▽
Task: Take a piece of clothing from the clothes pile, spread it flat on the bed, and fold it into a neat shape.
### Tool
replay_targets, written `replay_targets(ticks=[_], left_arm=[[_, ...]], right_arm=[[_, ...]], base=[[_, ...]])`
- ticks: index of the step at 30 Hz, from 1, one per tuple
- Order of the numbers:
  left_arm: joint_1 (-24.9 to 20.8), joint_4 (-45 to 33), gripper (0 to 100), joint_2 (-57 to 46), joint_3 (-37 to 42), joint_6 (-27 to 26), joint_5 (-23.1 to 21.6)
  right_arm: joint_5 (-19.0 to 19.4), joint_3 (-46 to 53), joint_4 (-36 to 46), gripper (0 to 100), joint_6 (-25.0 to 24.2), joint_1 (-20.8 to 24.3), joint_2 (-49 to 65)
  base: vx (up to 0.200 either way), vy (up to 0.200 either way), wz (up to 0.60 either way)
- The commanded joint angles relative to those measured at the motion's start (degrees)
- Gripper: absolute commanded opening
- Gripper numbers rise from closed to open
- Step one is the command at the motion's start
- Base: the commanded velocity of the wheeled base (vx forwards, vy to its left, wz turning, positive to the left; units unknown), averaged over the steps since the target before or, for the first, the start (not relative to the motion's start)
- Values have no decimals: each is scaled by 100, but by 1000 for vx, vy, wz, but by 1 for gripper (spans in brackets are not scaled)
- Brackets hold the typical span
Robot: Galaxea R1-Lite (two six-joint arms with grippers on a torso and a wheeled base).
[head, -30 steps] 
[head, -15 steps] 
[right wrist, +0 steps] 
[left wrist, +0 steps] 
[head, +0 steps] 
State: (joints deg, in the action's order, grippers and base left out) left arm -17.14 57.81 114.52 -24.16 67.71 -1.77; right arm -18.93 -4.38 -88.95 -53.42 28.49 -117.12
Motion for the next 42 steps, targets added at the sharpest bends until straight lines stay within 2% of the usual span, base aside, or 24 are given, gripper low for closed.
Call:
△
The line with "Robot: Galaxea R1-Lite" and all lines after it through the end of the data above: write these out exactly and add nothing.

Robot: Galaxea R1-Lite (two six-joint arms with grippers on a torso and a wheeled base).
[head, -30 steps] 
[head, -15 steps] 
[right wrist, +0 steps] 
[left wrist, +0 steps] 
[head, +0 steps] 
State: (joints deg, in the action's order, grippers and base left out) left arm -17.14 57.81 114.52 -24.16 67.71 -1.77; right arm -18.93 -4.38 -88.95 -53.42 28.49 -117.12
Motion for the next 42 steps, targets added at the sharpest bends until straight lines stay within 2% of the usual span, base aside, or 24 are given, gripper low for closed.
Call:

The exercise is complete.